I suppose the obvious difference is that the following day, fuelled by sugars and trans fats and with only one good knee, Bryant produced the second greatest scoring performance in NBA history, behind only Wilt Chamberlain's immortal 100, whereas you and I probably would have - and this is best case scenario - taken some ibuprofen, been overly grumpy with your colleagues and gone to bed at nine o'clock.

One year on from Kobe's death it remains impossible to fully untangle the Los Angeles Lakers' most beloved player. He meant so many different things to so many different people. No single portrait will ever capture the infinite textures and shades. But there remains a compelling self-portrait, and rewatching his 81 points against the Toronto Raptors now, his own personal manifesto hidden within the tapestry of a basketball game, seems to be the one thing that helps crystallise his legacy.

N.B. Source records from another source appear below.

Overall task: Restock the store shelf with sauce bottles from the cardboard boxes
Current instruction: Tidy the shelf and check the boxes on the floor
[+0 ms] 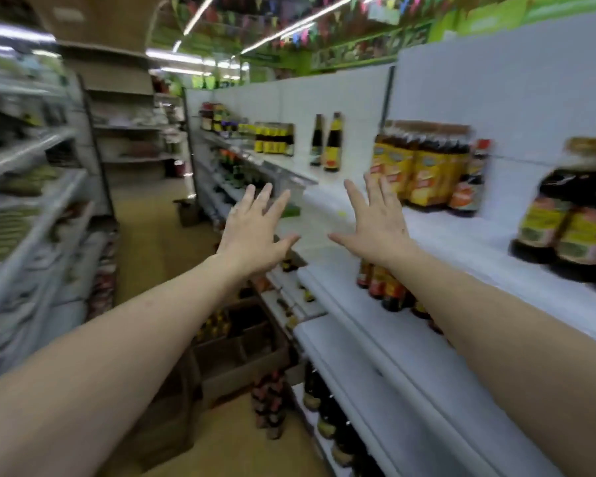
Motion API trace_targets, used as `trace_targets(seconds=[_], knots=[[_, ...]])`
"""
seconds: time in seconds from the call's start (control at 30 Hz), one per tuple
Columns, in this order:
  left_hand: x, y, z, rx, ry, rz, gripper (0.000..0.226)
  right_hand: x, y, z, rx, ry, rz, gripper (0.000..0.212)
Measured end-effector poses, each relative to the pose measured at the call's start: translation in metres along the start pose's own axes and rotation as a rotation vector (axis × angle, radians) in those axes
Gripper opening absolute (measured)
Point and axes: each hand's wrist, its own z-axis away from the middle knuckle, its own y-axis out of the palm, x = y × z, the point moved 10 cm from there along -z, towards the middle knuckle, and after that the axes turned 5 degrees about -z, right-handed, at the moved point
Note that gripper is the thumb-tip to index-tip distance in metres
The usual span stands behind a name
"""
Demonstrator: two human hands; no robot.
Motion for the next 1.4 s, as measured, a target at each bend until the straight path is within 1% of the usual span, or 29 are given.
trace_targets(seconds=[0.1, 0.2, 0.27, 0.37, 0.47, 0.6, 0.7, 0.83, 0.97, 1.13, 1.33, 1.4], knots=[[0.078, 0.031, 0.014, 0.047, -0.078, -0.041, 0.08, 0.059, 0.06, -0.034, 0.081, -0.072, -0.049, 0.101], [0.142, 0.071, 0.024, 0.08, -0.217, -0.039, 0.08, 0.106, 0.131, -0.056, 0.166, -0.101, -0.1, 0.103], [0.17, 0.106, 0.033, 0.127, -0.288, -0.023, 0.082, 0.128, 0.183, -0.063, 0.211, -0.12, -0.128, 0.105], [0.206, 0.173, 0.038, 0.229, -0.347, 0.006, 0.083, 0.153, 0.275, -0.075, 0.312, -0.14, -0.169, 0.107], [0.244, 0.234, 0.033, 0.296, -0.411, 0.044, 0.082, 0.165, 0.362, -0.093, 0.416, -0.141, -0.195, 0.107], [0.294, 0.302, 0.019, 0.41, -0.51, 0.064, 0.082, 0.166, 0.46, -0.121, 0.581, -0.102, -0.209, 0.104], [0.326, 0.349, 0.013, 0.491, -0.577, 0.077, 0.082, 0.169, 0.517, -0.136, 0.703, -0.085, -0.211, 0.104], [0.362, 0.39, 0.008, 0.557, -0.666, 0.118, 0.082, 0.176, 0.581, -0.151, 0.844, -0.069, -0.216, 0.105], [0.394, 0.429, 0.004, 0.664, -0.668, 0.152, 0.081, 0.183, 0.631, -0.152, 0.935, -0.036, -0.22, 0.101], [0.444, 0.477, -0.031, 0.717, -0.638, 0.195, 0.08, 0.186, 0.669, -0.164, 0.938, 0.062, -0.233, 0.092], [0.483, 0.532, -0.093, 0.801, -0.498, 0.262, 0.079, 0.18, 0.712, -0.205, 0.918, 0.271, -0.209, 0.093], [0.492, 0.553, -0.112, 0.829, -0.447, 0.277, 0.079, 0.18, 0.727, -0.223, 0.913, 0.303, -0.2, 0.092]])
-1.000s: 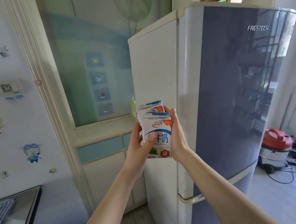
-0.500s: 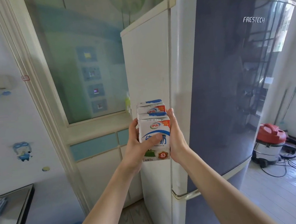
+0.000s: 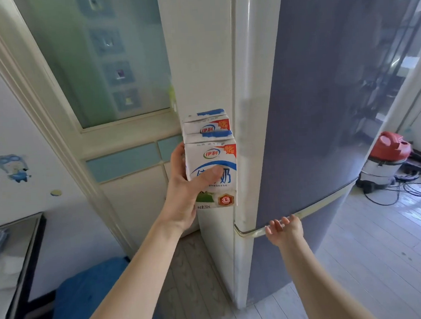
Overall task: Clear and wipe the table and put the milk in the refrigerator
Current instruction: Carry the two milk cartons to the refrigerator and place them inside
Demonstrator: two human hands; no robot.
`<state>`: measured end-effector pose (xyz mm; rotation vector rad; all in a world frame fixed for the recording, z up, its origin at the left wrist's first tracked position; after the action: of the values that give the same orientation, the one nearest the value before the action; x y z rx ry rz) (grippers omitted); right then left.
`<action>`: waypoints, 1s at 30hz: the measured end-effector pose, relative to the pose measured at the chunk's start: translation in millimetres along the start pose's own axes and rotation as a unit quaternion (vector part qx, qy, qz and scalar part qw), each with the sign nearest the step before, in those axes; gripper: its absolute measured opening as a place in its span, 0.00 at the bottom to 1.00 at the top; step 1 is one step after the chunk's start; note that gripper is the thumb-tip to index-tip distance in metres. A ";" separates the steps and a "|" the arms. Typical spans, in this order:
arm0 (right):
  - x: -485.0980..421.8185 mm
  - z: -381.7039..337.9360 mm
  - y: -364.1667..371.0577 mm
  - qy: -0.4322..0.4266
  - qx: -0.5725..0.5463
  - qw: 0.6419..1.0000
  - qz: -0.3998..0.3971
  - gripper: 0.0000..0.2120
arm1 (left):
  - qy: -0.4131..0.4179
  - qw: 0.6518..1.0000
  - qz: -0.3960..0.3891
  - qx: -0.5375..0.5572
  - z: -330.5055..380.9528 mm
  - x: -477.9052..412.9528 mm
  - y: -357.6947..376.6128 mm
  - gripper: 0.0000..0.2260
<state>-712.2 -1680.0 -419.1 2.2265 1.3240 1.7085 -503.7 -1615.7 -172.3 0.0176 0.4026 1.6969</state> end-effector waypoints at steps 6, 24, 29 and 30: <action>-40.5 27.6 -19.7 0.066 -0.003 0.998 0.016 0.24 | -0.027 0.999 0.028 -0.014 -31.1 -0.4 -11.9 0.47; -85.1 35.2 -2.9 0.078 0.007 0.995 -0.066 0.19 | -0.056 0.996 0.068 -0.006 -81.2 6.8 -23.5 0.43; -72.2 18.3 -60.7 0.059 0.002 0.998 -0.030 0.20 | -0.063 0.996 0.067 0.013 -84.0 13.2 -13.6 0.44; -66.3 14.3 -69.2 0.058 0.010 0.998 -0.031 0.20 | -0.063 0.996 0.065 0.014 -84.1 14.6 -11.9 0.43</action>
<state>-743.5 -1671.7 -510.5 2.1010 1.4247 1.8352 -514.9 -1621.7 -257.5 0.1745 0.3376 1.8082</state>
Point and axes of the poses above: each hand's wrist, its own x-axis away from the middle knuckle, its own y-axis out of the palm, z = x × y, the point moved 10 cm from there along -x, towards the middle knuckle, and after that the axes turned 1 degree about y, right-handed, at the moved point
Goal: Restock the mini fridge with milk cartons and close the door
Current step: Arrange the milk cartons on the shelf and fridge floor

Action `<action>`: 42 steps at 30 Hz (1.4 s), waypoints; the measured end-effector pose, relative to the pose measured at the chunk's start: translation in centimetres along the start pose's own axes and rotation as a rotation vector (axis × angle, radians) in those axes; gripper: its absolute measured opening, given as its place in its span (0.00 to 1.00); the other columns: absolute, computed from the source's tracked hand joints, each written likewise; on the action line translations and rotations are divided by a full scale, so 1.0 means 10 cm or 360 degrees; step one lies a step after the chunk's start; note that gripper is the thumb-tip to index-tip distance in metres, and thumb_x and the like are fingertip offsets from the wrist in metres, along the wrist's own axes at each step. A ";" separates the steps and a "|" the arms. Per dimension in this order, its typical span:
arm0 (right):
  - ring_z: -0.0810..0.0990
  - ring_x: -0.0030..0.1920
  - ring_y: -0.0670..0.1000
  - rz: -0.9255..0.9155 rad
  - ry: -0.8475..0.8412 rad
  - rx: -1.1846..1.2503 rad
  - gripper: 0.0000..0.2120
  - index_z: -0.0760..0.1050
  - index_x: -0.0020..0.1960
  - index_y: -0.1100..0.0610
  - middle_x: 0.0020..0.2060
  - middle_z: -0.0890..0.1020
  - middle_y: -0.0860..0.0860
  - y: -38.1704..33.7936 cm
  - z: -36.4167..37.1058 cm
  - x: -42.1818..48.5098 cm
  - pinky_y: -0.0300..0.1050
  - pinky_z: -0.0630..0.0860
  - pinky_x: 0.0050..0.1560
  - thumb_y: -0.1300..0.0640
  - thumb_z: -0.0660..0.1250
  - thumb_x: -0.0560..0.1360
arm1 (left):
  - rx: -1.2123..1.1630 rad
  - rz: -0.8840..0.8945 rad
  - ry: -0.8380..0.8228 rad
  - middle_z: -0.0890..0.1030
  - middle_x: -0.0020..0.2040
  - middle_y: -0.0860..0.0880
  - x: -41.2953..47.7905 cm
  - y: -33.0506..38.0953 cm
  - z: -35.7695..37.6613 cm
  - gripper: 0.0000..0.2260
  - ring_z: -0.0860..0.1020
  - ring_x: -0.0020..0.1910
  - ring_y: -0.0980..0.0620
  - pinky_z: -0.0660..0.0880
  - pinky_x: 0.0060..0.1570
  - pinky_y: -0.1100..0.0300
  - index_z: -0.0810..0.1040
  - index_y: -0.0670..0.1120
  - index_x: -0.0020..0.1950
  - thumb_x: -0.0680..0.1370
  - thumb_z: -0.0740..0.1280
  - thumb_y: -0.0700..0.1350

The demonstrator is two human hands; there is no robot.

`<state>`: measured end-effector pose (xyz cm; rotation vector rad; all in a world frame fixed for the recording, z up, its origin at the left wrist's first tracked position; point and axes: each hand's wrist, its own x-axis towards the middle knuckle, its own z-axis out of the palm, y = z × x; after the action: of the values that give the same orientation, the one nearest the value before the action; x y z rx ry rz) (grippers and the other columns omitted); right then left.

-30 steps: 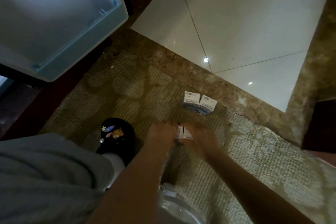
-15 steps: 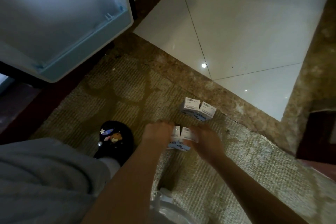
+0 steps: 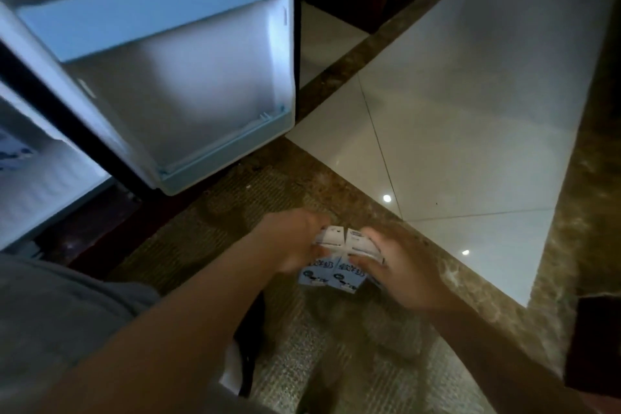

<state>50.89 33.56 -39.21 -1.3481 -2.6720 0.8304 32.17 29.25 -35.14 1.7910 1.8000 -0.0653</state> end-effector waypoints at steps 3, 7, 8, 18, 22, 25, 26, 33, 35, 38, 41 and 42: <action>0.75 0.47 0.47 -0.0238 0.0185 -0.0131 0.19 0.72 0.63 0.52 0.50 0.79 0.48 -0.31 -0.22 0.07 0.39 0.71 0.42 0.46 0.65 0.76 | 0.0097 0.0020 0.0144 0.73 0.56 0.51 -0.27 -0.07 -0.33 0.14 0.73 0.51 0.54 0.73 0.48 0.58 0.70 0.51 0.62 0.78 0.62 0.53; 0.71 0.49 0.47 -0.0531 0.0313 -0.0313 0.17 0.73 0.60 0.53 0.51 0.79 0.46 -0.78 -0.53 0.21 0.38 0.65 0.39 0.45 0.64 0.75 | 0.0313 0.0033 0.0368 0.73 0.58 0.52 -0.67 -0.24 -0.72 0.16 0.69 0.54 0.56 0.67 0.48 0.61 0.68 0.52 0.65 0.79 0.60 0.54; 0.70 0.49 0.46 -0.0576 0.0302 -0.0335 0.17 0.73 0.59 0.52 0.51 0.78 0.45 -0.90 -0.58 0.25 0.36 0.65 0.38 0.43 0.63 0.75 | 0.0366 0.0027 0.0423 0.73 0.59 0.52 -0.77 -0.27 -0.82 0.16 0.69 0.56 0.55 0.67 0.48 0.61 0.68 0.52 0.65 0.79 0.60 0.54; 0.70 0.47 0.47 -0.0995 0.0415 -0.0322 0.14 0.71 0.50 0.48 0.41 0.75 0.43 -2.27 -1.09 0.53 0.49 0.72 0.43 0.39 0.62 0.73 | 0.0681 -0.0247 0.0793 0.72 0.58 0.51 -1.89 -0.70 -1.68 0.18 0.73 0.59 0.50 0.72 0.54 0.54 0.67 0.52 0.64 0.78 0.58 0.59; 0.71 0.48 0.46 -0.1179 0.0443 -0.0360 0.15 0.71 0.52 0.48 0.44 0.76 0.42 -2.84 -1.18 0.63 0.50 0.73 0.44 0.39 0.62 0.73 | 0.0714 -0.0387 0.1002 0.73 0.54 0.54 -2.34 -0.93 -1.86 0.16 0.73 0.48 0.54 0.72 0.45 0.58 0.68 0.53 0.61 0.77 0.59 0.60; 0.71 0.47 0.44 -0.1319 0.0453 -0.0334 0.15 0.71 0.55 0.46 0.46 0.75 0.41 -3.27 -1.20 0.70 0.46 0.73 0.43 0.40 0.62 0.73 | 0.0679 -0.0514 0.1157 0.71 0.50 0.56 -2.66 -1.13 -1.96 0.16 0.71 0.44 0.55 0.75 0.45 0.57 0.69 0.53 0.59 0.77 0.60 0.60; 0.70 0.47 0.44 -0.1362 0.0462 -0.0340 0.15 0.71 0.56 0.46 0.46 0.74 0.41 -3.41 -1.19 0.73 0.44 0.72 0.43 0.41 0.62 0.73 | 0.0664 -0.0559 0.1192 0.71 0.49 0.56 -2.76 -1.19 -1.99 0.16 0.72 0.44 0.55 0.76 0.46 0.55 0.69 0.53 0.59 0.77 0.60 0.60; 0.70 0.52 0.48 -0.1610 0.0502 -0.0404 0.19 0.70 0.59 0.47 0.51 0.78 0.43 -4.21 -0.89 0.91 0.46 0.69 0.45 0.39 0.62 0.73 | 0.0539 -0.0857 0.1249 0.75 0.54 0.54 -3.38 -1.64 -1.95 0.18 0.75 0.44 0.54 0.77 0.46 0.56 0.69 0.51 0.63 0.77 0.61 0.59; 0.71 0.54 0.47 -0.1645 0.0455 -0.0431 0.21 0.69 0.61 0.47 0.53 0.78 0.43 -4.38 -0.73 0.95 0.46 0.71 0.45 0.37 0.60 0.73 | 0.0379 -0.0903 0.1237 0.78 0.52 0.54 -3.50 -1.80 -1.87 0.17 0.78 0.44 0.53 0.78 0.46 0.55 0.70 0.50 0.61 0.77 0.62 0.57; 0.71 0.58 0.47 -0.1695 0.0340 -0.0470 0.24 0.67 0.64 0.47 0.56 0.77 0.43 -4.59 -0.44 1.02 0.44 0.70 0.42 0.35 0.59 0.73 | 0.0082 -0.0971 0.1223 0.79 0.48 0.54 -3.58 -2.09 -1.67 0.13 0.80 0.42 0.52 0.78 0.44 0.54 0.71 0.49 0.58 0.77 0.65 0.53; 0.71 0.60 0.46 -0.1713 0.0192 -0.0496 0.25 0.67 0.65 0.48 0.59 0.76 0.42 -4.73 -0.11 1.12 0.42 0.65 0.41 0.36 0.60 0.73 | -0.0109 -0.1013 0.1235 0.80 0.49 0.51 -3.57 -2.39 -1.42 0.12 0.80 0.42 0.50 0.79 0.43 0.54 0.72 0.47 0.57 0.76 0.67 0.50; 0.71 0.60 0.46 -0.1714 0.0146 -0.0506 0.25 0.67 0.65 0.48 0.60 0.76 0.42 -4.77 0.00 1.16 0.42 0.64 0.41 0.37 0.61 0.73 | -0.0155 -0.1044 0.1233 0.80 0.49 0.50 -3.55 -2.49 -1.34 0.13 0.79 0.43 0.50 0.79 0.44 0.55 0.72 0.47 0.57 0.76 0.67 0.50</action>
<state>8.57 19.40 -18.88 0.1688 -2.8820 0.1993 1.25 0.92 -17.86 1.1415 2.8130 0.5138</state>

The reason for this, perhaps counterintuitively, is that through much of it, the Raptors play the Lakers off the floor. It is only in the third quarter when Bryant goes thermonuclear and his team-mates start playing a daring full-court press that things get all comic book superhero.

What I mean is that for a significant portion of the game it is like watching a bad movie. You know there is a twist coming because it has been obvious from the start and as a result, when the pendulum finally swings, all you can do is roll your eyes. The Black Mamba, issue 415. The one where he defeats the bad guy… again.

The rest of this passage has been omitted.